U.S. Education Secretary Arne Duncan says Tennessee has become “Exhibit A” when it comes to states that treat teachers as “true professionals, instead of interchangeable cogs in an educational assembly line.”
In a Duncan-penned column called “The Tennessee Story [1]” that Huffington Post published Monday, President Barack Obama’s education secretary painted a rosy picture of Tennessee’s new teacher evaluation system, citing a new Tennessee Education Department report that credited 1-year-old, state-mandated evaluations for producing extraordinary student achievement gains.
“The report found that after one year, Tennessee’s students made their biggest single-year jump in achievement ever recorded in the state,” Duncan wrote. “That is a remarkable accomplishment.
“As Tennessee has shown, our children, our teachers, and our country will be better off when school leaders and educators finally undertake the challenging task of creating a meaningful and useful system for supporting and evaluating our nation’s teachers.”
Tennessee has arguably emerged as Duncan’s go-to state for touting progress in the area of education reform.
The Volunteer State in 2010 was one of the first two states to land highly coveted Race to the Top money — a prize it earned, in part, after overhauling how teachers are evaluated by adopting a model that considers in-class observations, student test sores and student growth.
“During the first two years of the Race to the Top grant, from 2010 to 2012, an additional 55,000 students in Tennessee were at or above grade level in math and 38,000 additional students were at or above grade level in science,” Duncan wrote in his op-ed. “But Tennessee’s story also shows that reforming antiquated practices for evaluating teachers is hard, ongoing work — work that is far from finished.”
This past year, the Obama administration approved Tennessee’s No Child Left Behind waiver on the state’s first attempt. In doing so, Duncan praised Tennessee’s creation of the Achievement School District, a new governance body that presides over the state’s lowest-performing schools.
The state’s new evaluation system has been met with criticism from some teachers, principals and others in the education community. Duncan says state education officials “didn’t ignore the critics.” In fact, they sought feedback, he says.
The state’s year-one evaluation report has outlined several recommendations.

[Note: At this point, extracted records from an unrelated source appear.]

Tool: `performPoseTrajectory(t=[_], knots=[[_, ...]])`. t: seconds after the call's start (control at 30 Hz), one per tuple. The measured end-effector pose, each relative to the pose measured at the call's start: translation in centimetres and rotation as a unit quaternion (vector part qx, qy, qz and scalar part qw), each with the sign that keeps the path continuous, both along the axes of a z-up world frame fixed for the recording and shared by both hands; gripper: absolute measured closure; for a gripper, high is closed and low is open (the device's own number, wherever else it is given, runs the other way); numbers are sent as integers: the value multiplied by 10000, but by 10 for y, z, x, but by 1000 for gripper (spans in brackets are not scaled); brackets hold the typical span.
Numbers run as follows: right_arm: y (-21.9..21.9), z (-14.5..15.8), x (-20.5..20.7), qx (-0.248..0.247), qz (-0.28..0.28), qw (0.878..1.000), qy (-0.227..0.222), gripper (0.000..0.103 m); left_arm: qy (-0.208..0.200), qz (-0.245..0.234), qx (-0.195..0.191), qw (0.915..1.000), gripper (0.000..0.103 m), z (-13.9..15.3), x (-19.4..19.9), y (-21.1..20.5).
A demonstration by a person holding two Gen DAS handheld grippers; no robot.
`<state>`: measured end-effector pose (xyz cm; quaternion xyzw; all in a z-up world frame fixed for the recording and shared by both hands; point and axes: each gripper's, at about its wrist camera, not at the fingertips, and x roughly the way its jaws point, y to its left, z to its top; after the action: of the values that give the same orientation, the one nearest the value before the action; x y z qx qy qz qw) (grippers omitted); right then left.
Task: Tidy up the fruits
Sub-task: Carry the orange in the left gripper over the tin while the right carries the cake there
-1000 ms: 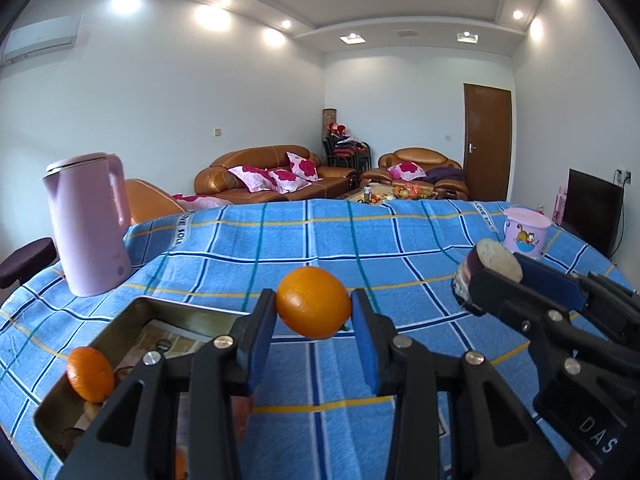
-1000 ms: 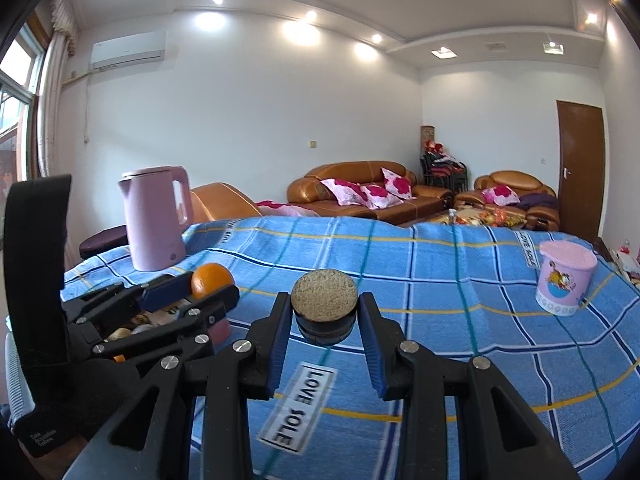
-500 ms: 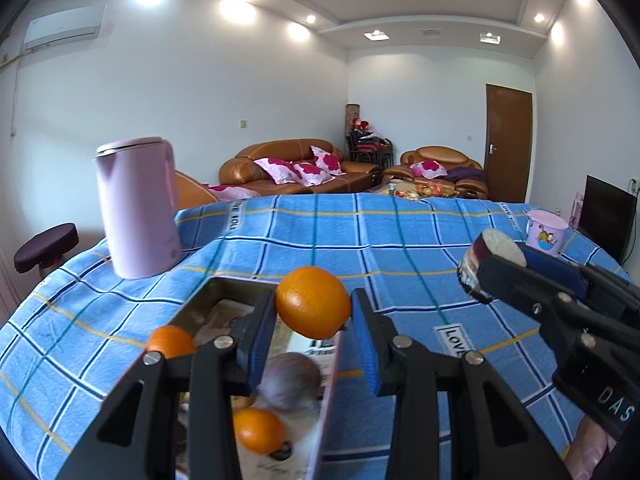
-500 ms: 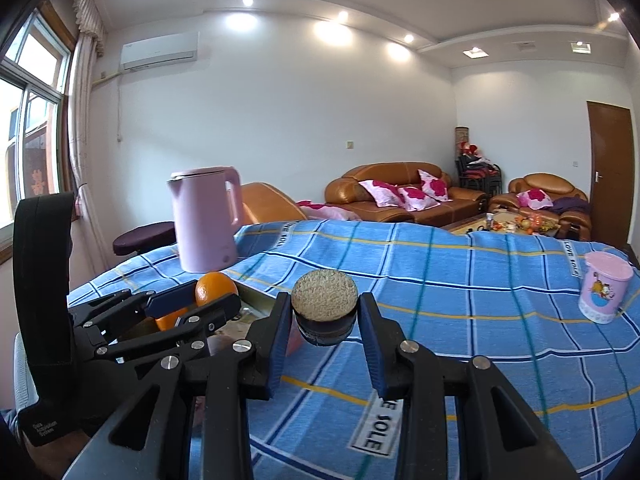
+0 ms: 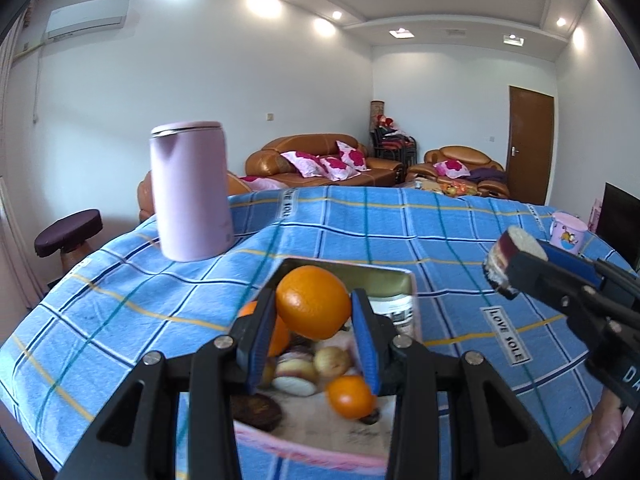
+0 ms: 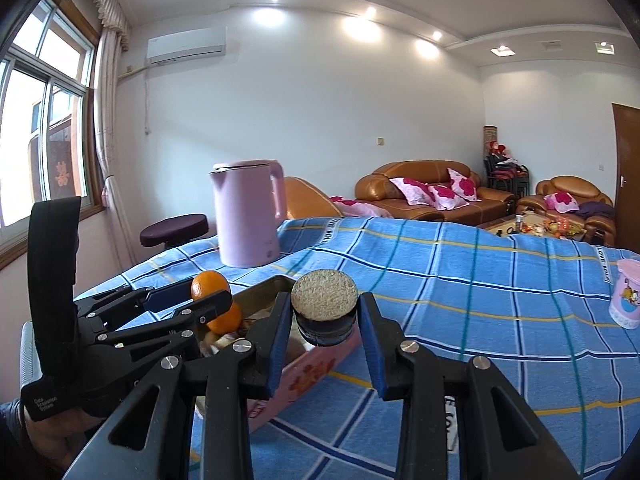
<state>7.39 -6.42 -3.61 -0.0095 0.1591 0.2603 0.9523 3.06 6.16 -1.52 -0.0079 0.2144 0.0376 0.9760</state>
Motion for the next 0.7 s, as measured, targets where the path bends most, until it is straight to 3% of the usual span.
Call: performPoseTrajectory(t=[0.3,0.7], knots=[[26,-6,-8,-78,322,9994,39,67,119,267,-106,9995,63,-5,-8,31],[53,-24,-7,-277,583,9976,256,67,312,142,-290,9990,63,-16,-10,31]])
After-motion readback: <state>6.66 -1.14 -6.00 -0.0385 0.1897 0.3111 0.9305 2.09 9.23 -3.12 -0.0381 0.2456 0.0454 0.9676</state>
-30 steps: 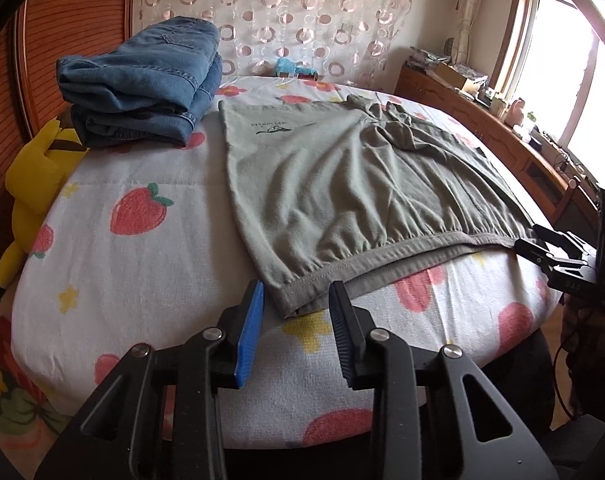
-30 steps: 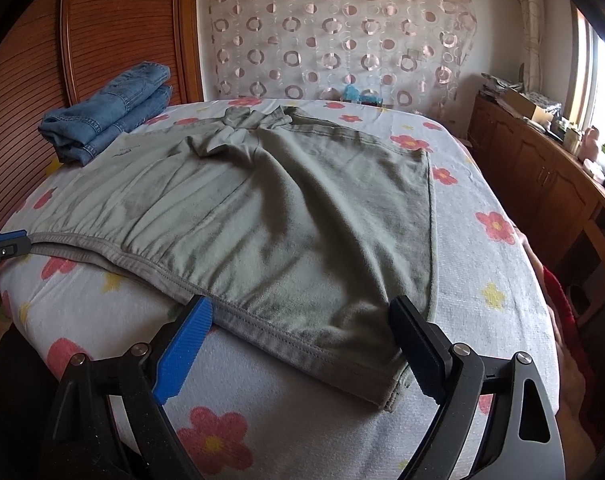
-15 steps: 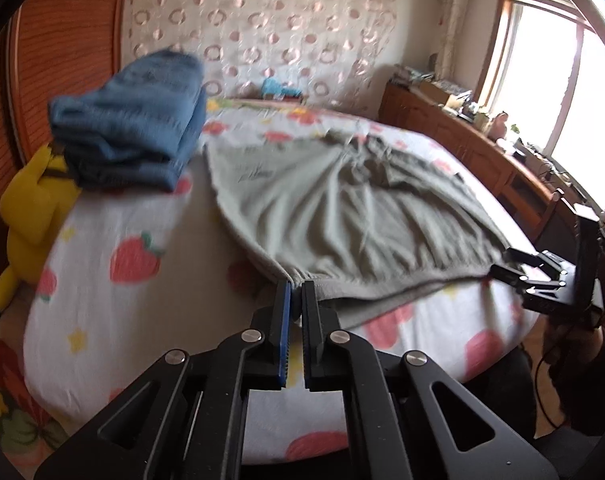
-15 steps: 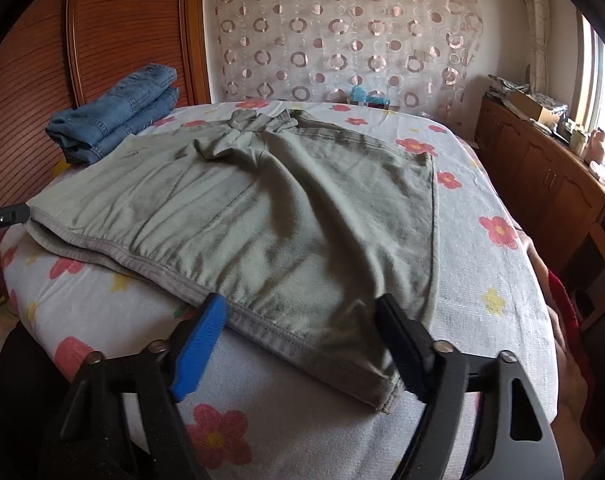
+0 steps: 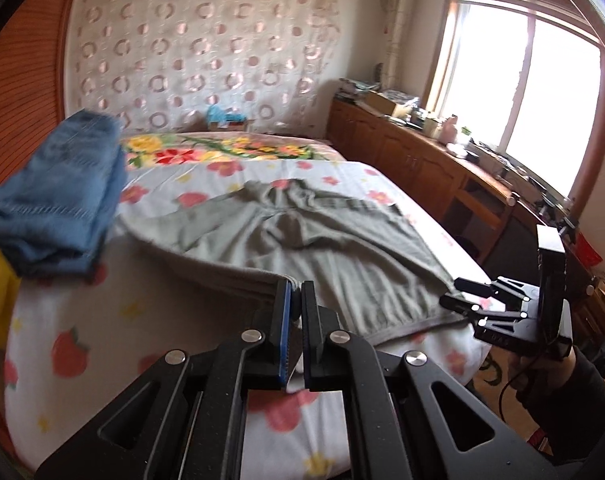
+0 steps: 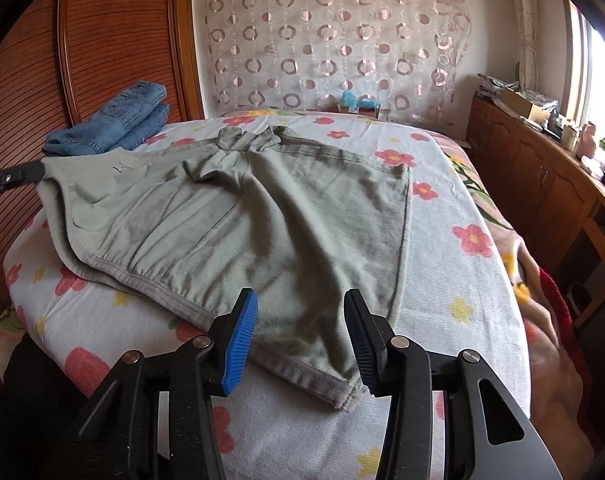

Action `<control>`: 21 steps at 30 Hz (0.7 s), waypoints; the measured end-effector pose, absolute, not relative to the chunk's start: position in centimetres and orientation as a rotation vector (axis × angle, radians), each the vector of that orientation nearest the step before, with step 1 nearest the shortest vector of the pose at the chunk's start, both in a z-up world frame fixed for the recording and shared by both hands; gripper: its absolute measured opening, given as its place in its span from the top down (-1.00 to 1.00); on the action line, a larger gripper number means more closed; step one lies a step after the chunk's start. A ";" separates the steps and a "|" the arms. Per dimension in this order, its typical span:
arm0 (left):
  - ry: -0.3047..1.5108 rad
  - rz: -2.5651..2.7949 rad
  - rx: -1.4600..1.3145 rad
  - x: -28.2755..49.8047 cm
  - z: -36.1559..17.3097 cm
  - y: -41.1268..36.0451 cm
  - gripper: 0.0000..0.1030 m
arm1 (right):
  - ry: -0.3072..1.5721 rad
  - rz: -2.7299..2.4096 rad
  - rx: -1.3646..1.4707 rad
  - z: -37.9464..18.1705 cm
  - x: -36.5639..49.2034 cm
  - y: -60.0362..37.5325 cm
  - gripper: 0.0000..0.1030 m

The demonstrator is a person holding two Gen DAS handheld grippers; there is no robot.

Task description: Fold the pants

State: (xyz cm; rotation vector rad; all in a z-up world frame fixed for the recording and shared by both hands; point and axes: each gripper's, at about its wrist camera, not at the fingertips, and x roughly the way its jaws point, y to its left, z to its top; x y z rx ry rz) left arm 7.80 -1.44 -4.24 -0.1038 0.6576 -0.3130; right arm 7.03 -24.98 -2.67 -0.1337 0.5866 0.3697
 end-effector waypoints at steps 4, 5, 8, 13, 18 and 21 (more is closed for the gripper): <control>0.653 -0.373 -0.084 9.4 -3.4 -3.7 0.89 | 0.588 0.365 -0.126 -2.7 7.2 -25.5 0.09; 0.653 -0.385 -0.078 9.7 -3.2 -4.2 0.89 | 0.587 0.363 -0.123 -2.7 7.3 -25.6 0.09; 0.656 -0.428 -0.063 10.6 -2.6 -5.9 0.89 | 0.582 0.358 -0.113 -2.7 7.1 -26.1 0.09; 0.654 -0.489 -0.016 11.7 -1.9 -9.1 0.89 | 0.574 0.346 -0.099 -2.6 7.2 -27.0 0.09; 0.670 -0.494 0.007 12.6 -2.2 -10.4 0.89 | 0.571 0.339 -0.097 -2.8 7.1 -27.2 0.09; 0.689 -0.494 0.004 13.1 -2.8 -10.6 0.89 | 0.569 0.337 -0.091 -2.8 7.1 -27.4 0.09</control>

Among these, Duncan highlighted a suggestion that teachers who receive top scores have a more streamlined evaluation the following year –– “while teachers with low scores should receive additional observations and feedback from their principals.”
Yet Duncan neglected to reference one of the state’s key findings — that is, principals who evaluate teachers inside classrooms are either unable or unwilling to identify poor teachers [2]. The report found more than 76 percent of teachers received a four or above on a five-point scale in the area of classroom observations, which accounts for 50 percent of teachers’ scores.
The remaining 50 percent of teachers’ overall scores comes from student test scores: 35 percent students’ value added-data; 15 percent student achievement data.
“While these scores dispel the myth that teachers cannot receive high scores on the observation rubric, when considered alongside student achievement results, they demand reflection and thoughtful consideration,” the state report reads.